In order to optimize your health, a good diet is essential but with all the fad diets around it can be difficult to know just what constitutes a good diet. Here, nutrition science comes to the rescue. Although some things remain controversial, numerous studies reinforce the following basic information.
A healthy diet requires items from the four basic food groups. In order to be effective, these items must occur in the proper proportion. The average person needs approximately 2000 to 2500 calories per day in order to maintain energy levels and weight.
Sometimes larger men need to consume more calories to maintain optimal energy levels, and petite women sometimes require less.
About 50% of these calories should be from carbohydrates, and 30% of them should come from healthy fats. The remaining 20% of caloric intake should come from protein. Carbohydrates are the main source of compounds needed for energy. Simple sugars, such as glucose and fructose, are rapidly broken down in the intestine and absorbed. In fact, the progression of breaking down these sugars is so rapid that some of the processing starts the minute they hit your tongue. Complex carbohydrates occur in the form of starches, such as those found in potatoes, take longer but are also healthy in moderation.
Fats are chemically similar to carbohydrates and contain fatty acids that are essential to good health.
Proteins are lysed (split) to make amino acids, which are then recombined to form proteins. These proteins are used in muscle and in other structures and are essential to the body.
Meat is a valid and healthy source of protein for many people. Approximately 3 ounces per meal is generally the correct amount for an average sized person. A cup of pasta is a good source of carbohydrates. Two cups of leafy green vegetables supply fiber, minerals, and vitamins.
A balanced meal can be made up of a serving of meat or another protein source, a starchy carbohydrate such as pasta, rice, corn, or potatoes and fruit. Butter or margarine should be restricted, and cheese, sauces, and items that are high in sugar or fat should be limited. Although you could get the basics from a variety of sources, when considering weight control and a healthy balanced meal, it is important to know which sources are high in what.
Fat contains nine calories per gram.

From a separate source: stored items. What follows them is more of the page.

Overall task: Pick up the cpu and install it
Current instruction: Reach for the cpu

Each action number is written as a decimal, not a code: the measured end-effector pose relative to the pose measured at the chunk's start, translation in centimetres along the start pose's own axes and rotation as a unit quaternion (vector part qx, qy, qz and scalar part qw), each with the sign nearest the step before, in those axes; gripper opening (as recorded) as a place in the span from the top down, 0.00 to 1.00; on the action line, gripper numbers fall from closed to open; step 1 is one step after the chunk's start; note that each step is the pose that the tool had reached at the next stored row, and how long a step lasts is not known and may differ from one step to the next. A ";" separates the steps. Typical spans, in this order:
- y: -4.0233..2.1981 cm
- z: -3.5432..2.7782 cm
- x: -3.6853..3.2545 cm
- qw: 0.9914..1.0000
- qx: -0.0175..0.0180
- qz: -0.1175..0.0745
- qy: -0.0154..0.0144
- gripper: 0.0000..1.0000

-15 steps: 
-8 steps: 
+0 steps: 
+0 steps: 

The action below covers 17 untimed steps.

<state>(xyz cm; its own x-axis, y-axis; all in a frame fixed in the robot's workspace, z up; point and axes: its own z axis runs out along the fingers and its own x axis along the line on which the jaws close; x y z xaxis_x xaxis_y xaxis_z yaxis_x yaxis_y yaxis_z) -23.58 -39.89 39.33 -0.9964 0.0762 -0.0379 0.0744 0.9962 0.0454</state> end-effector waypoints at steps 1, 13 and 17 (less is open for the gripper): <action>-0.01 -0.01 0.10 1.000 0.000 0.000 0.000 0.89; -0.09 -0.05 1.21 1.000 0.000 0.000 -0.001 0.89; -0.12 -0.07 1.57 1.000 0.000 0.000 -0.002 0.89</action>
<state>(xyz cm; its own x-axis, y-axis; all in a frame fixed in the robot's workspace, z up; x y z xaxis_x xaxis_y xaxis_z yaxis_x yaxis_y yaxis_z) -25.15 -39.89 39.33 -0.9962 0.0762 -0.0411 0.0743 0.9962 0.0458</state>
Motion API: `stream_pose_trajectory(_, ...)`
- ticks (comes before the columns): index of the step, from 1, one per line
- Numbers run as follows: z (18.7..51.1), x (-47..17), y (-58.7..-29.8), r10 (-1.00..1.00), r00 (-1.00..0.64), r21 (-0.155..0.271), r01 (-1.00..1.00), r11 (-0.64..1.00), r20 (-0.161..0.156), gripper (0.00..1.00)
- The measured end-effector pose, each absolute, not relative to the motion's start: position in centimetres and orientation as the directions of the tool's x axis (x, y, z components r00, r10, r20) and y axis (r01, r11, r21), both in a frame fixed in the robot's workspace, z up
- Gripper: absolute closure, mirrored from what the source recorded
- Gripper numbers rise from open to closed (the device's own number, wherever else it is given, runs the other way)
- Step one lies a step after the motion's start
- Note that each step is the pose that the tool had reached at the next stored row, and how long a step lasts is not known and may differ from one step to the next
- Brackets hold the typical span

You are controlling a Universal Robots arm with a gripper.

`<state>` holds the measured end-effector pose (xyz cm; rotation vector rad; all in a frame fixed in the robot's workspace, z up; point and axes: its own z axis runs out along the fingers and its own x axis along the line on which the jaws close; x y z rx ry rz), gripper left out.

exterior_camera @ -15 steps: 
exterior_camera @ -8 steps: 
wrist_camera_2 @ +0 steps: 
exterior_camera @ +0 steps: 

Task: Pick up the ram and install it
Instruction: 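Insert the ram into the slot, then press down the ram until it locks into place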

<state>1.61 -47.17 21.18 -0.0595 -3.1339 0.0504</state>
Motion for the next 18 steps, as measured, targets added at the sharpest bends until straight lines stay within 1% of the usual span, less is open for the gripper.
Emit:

This is double that of other energy sources. In order to optimize health, you therefore need to keep high fat foods restricted to modest levels. This also helps control cholesterol levels.
All sources of carbohydrates have four calories per gram. Healthy sources also contain minerals, vitamins, and fiber required by your body. Examples of healthy carbohydrates include fruits (apples, pears, peaches), nuts (walnuts are lower in fat than peanuts or cashews), and grains for fiber and minerals.
Candy is bad for us when consumed in anything other than very modest proportions because it is designed to be high in fat and sugar, and doesn't contain effective levels of helpful nutrients.
Neither fat nor sugar are harmful in moderation. In fact, they are essential to good health. The problem arises when they are consumed in a form that contains an excessive proportion of either or both- enormous caloric consumption ensues and few other nutrients are ingested.
A single bar from a popular brand contains 63g, with 53g of sugar but only 2g of fiber. A cup of broccoli by contrast, has only 6g total, of which 2.5g are fiber, 1.5g are sugars. A cup of sweet corn has 31g total. Starch comprises 21g (complex carbohydrates), fiber comprises 3g.
Making a list of the items that you consume daily will show you the relative amounts of helpful nutrients that each item contains, as well as how many calories take in when you consume these items. Putting a little arithmetic into your eating plan will help you reduce the number that you may obsess over- your weight.